Flashman Emily, Bagg Eleanor A L, Chowdhury Rasheduzzaman, Mecinović Jasmin, Loenarz Christoph, McDonough Michael A, Hewitson Kirsty S, Schofield Christopher J
Chemistry Research Laboratory, Department of Chemistry and the Oxford Centre for Integrative Systems Biology, University of Oxford, Mansfield Road, Oxford OX1 3TA, United Kingdom.
J Biol Chem. 2008 Feb 15;283(7):3808-15. doi: 10.1074/jbc.M707411200. Epub 2007 Dec 5.
Hydroxylation of two conserved prolyl residues in the N- and C-terminal oxygen-dependent degradation domains (NODD and CODD) of the alpha-subunit of hypoxia-inducible factor (HIF) signals for its degradation via the ubiquitin-proteasome pathway.
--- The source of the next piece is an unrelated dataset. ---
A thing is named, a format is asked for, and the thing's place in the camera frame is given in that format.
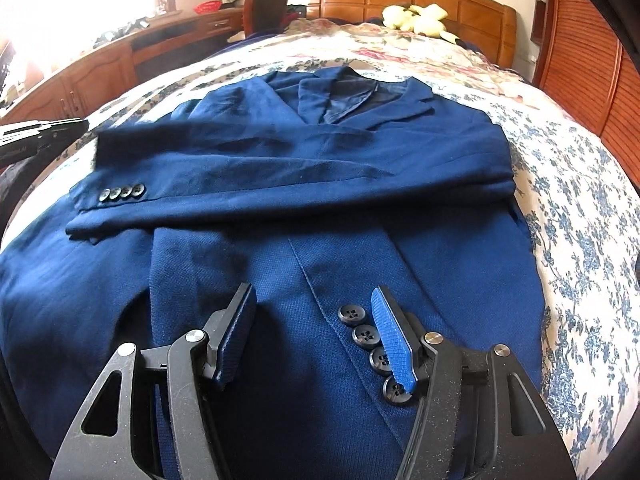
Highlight dark wooden side shelf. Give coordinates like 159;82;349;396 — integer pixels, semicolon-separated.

In human cells, three prolyl hydroxylases (PHDs 1-3) belonging to the Fe(II) and 2-oxoglutarate (2OG)-dependent oxygenase family catalyze prolyl hydroxylation with differing selectivity for CODD and NODD. Sequence analysis of the catalytic domains of the PHDs in the light of crystal structures for PHD2, and results for other 2OG oxygenases, suggested that either the C-terminal region or a loop linking two beta-strands (beta2 and beta3 in human PHD2) are important in determining substrate selectivity. Mutation analyses on PHD2 revealed that the beta2beta3 loop is a major determinant in conferring selectivity for CODD over NODD peptides. A chimeric PHD in which the beta2beta3 loop of PHD2 was replaced with that of PHD3 displayed an almost complete selectivity for CODD (in competition experiments), as observed for wild-type PHD3. CODD was observed to bind much more tightly to this chimeric protein than the wild type PHD2 catalytic domain.
缺氧诱导因子(HIF)α亚基的N端和C端氧依赖降解结构域(NODD和CODD)中两个保守脯氨酰残基的羟基化作用,标志着其通过泛素-蛋白酶体途径进行降解。在人类细胞中,三种属于铁(II)和2-氧代戊二酸(2OG)依赖加氧酶家族的脯氨酰羟化酶(PHD 1-3),对CODD和NODD具有不同的选择性,催化脯氨酰羟基化。根据PHD2的晶体结构以及其他2OG加氧酶的结果,对PHD催化结构域进行序列分析,结果表明C端区域或连接两条β链的环(人类PHD2中的β2和β3)在决定底物选择性方面很重要。对PHD2的突变分析表明,β2β3环是赋予对CODD肽而非NODD肽选择性的主要决定因素。在竞争实验中,将PHD2的β2β3环替换为PHD3的β2β3环的嵌合PHD,对CODD表现出几乎完全的选择性,这与野生型PHD3的情况相同。观察到CODD与这种嵌合蛋白的结合比野生型PHD2催化结构域紧密得多。